§ **What you have to do**:
Your answer must consist of exactly the lines below, starting with the line with "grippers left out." and going on through the line with "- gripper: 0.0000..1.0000", and nothing else.

§ **Data to process**:
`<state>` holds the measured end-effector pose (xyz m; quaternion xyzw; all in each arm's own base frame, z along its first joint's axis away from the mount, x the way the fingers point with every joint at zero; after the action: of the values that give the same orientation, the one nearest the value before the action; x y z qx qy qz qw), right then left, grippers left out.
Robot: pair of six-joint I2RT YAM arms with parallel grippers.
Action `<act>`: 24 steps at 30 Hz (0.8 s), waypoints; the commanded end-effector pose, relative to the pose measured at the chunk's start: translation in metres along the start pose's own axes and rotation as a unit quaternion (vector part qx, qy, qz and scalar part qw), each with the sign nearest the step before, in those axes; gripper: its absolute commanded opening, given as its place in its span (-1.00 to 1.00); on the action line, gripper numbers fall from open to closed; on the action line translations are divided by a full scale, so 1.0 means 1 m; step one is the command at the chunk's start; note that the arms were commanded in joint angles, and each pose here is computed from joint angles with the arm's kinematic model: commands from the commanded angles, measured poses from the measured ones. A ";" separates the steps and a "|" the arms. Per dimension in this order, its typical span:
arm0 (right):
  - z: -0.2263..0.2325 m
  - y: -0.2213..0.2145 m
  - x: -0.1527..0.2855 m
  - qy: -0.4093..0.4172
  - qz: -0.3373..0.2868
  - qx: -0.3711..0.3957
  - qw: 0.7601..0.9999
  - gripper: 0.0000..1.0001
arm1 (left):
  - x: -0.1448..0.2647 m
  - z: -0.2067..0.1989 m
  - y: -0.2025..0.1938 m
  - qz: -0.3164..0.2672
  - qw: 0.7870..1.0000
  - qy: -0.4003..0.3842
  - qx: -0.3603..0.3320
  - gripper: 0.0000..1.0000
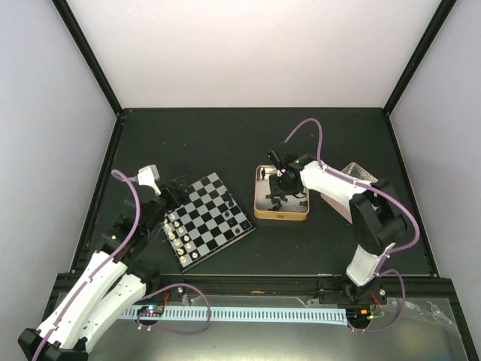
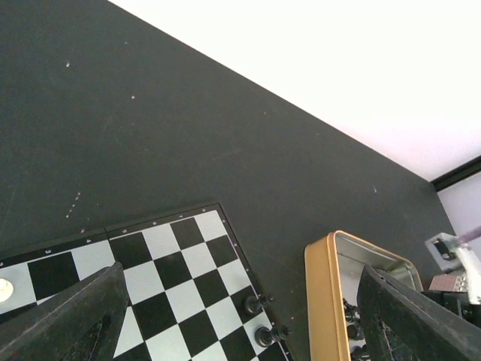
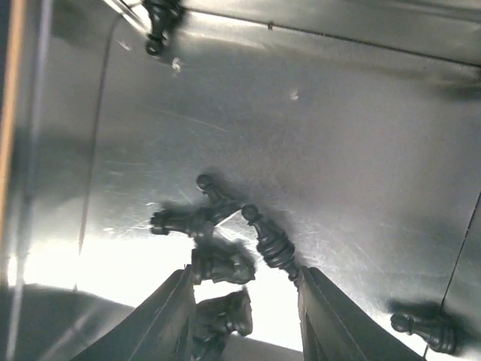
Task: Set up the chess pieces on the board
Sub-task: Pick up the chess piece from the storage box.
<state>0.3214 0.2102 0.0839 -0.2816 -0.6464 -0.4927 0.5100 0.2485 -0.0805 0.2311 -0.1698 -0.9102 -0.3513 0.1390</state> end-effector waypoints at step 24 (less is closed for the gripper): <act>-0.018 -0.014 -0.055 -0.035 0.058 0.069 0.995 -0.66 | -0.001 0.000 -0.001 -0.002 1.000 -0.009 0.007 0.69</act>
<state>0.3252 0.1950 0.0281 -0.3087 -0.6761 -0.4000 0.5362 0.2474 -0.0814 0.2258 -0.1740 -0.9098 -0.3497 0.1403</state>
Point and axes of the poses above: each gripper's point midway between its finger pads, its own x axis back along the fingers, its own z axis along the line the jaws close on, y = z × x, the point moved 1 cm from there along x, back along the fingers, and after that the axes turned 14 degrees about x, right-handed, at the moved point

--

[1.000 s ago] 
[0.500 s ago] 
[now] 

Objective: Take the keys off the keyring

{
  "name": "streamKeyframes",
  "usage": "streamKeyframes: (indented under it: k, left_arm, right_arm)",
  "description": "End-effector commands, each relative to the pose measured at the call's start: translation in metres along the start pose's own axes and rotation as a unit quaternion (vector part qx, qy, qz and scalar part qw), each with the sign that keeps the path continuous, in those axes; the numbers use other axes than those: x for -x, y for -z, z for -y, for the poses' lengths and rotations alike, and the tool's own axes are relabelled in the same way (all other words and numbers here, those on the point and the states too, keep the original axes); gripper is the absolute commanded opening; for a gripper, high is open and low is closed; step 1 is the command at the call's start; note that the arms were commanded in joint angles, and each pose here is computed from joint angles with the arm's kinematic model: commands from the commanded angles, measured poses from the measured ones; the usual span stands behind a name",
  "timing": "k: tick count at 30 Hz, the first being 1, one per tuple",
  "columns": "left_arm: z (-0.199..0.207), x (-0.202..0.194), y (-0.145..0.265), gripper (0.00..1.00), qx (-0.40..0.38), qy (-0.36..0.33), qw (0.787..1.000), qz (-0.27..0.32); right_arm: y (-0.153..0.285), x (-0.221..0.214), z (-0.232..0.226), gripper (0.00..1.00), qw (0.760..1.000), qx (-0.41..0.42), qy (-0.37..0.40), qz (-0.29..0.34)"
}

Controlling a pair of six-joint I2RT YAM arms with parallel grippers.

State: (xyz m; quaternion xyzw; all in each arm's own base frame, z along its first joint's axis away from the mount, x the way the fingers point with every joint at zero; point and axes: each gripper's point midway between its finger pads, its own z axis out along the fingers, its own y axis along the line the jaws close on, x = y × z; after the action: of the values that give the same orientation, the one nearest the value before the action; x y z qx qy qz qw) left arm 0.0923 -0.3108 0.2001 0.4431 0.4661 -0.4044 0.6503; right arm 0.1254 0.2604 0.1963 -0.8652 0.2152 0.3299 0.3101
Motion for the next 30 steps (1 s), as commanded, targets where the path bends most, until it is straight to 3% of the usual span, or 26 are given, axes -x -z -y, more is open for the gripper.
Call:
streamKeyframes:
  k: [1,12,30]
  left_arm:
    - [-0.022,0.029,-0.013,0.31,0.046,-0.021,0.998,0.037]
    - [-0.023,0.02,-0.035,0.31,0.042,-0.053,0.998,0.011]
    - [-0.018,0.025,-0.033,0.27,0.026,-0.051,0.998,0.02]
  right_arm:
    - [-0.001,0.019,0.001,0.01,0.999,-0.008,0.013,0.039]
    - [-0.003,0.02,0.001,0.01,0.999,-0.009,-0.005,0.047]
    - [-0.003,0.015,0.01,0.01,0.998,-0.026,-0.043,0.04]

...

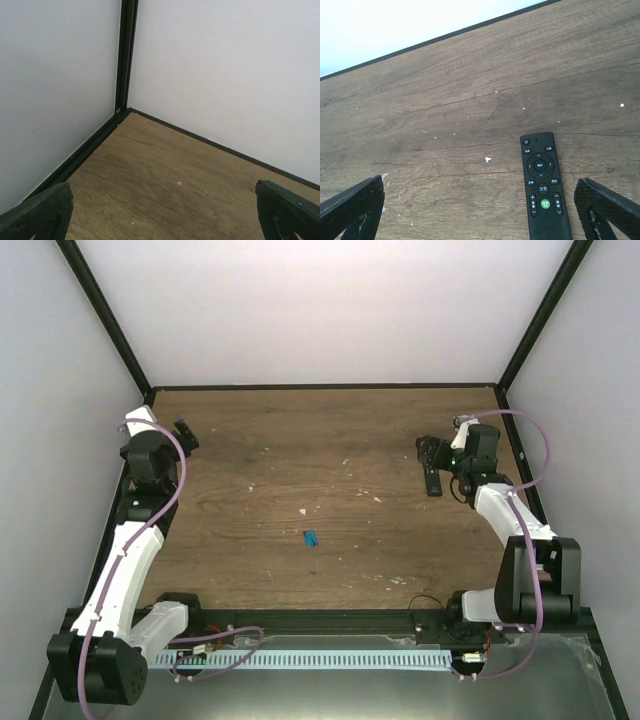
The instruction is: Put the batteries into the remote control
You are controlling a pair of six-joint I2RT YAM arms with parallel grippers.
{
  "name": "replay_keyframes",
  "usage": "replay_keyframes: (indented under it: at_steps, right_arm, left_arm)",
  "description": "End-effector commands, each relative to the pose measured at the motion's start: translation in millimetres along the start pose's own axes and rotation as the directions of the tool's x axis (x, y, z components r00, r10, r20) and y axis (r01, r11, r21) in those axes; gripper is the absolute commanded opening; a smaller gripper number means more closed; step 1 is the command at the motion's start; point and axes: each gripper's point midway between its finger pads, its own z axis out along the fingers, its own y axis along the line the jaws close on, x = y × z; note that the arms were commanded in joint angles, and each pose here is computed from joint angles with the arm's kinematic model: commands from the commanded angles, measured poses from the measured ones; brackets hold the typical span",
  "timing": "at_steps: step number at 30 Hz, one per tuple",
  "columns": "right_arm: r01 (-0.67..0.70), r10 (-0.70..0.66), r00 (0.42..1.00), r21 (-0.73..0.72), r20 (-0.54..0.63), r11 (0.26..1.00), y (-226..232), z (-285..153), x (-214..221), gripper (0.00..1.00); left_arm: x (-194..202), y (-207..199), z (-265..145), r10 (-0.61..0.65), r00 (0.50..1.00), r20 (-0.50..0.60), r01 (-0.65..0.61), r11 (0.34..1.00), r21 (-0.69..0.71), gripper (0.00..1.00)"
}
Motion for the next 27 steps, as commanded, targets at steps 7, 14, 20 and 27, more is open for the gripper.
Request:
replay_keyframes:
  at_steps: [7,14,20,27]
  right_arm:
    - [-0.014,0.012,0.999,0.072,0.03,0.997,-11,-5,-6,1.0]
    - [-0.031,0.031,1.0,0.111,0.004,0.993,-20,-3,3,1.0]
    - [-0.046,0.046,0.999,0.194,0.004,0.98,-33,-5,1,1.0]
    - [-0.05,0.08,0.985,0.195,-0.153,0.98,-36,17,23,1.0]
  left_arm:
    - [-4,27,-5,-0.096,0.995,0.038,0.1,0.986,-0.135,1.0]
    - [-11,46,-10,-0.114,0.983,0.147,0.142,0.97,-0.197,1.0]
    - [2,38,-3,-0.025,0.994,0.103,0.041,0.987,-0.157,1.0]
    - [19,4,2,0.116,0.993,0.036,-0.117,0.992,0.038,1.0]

§ **Solution to this exercise**:
`<state>` holds the measured end-effector pose (xyz m; quaternion xyzw; all in each arm's own base frame, z along its first joint's axis away from the mount, x the way the fingers point with every joint at zero; after the action: of the values that give the same orientation, the one nearest the value before the action; x y z qx qy qz qw), right then left, grippers left out.
Robot: pair of six-joint I2RT YAM arms with parallel grippers.
Action `<act>`: 24 steps at 30 Hz (0.8 s), waypoints; the commanded end-effector pose, relative to the pose measured at the chunk's start: translation in metres along the start pose's own axes and rotation as a unit quaternion (vector part qx, qy, qz and scalar part qw), each with the sign nearest the step before, in those axes; gripper: its absolute commanded opening, given as its place in its span (-1.00 to 1.00); on the action line, gripper numbers fall from open to closed; on the action line translations are divided by a full scale, so 1.0 means 1 m; step one is the command at the chunk's start; note that the arms were commanded in joint angles, and each pose here is computed from joint angles with the arm's kinematic model: commands from the commanded angles, measured poses from the measured ones. A ";" separates the steps and a "|" the arms. Per dimension in this order, its typical span:
arm0 (right):
  - z: -0.2263..0.2325 m
  - y: -0.2213..0.2145 m
  - x: -0.1527..0.2855 m
  - qy: -0.4093..0.4172
  - qz: -0.3373..0.2868
  - qx: -0.3711..0.3957
  - qw: 0.7601..0.9999
  - gripper: 0.0000..1.0001
arm1 (left):
  - x: -0.1448..0.2647 m
  - z: -0.2067..0.1989 m
  - y: -0.2025..0.1938 m
  - qz: -0.3164..0.2672
  - qw: 0.7870..1.0000
  - qy: -0.4003..0.3842
  - qx: -0.3603..0.3320
  - gripper: 0.0000..1.0000

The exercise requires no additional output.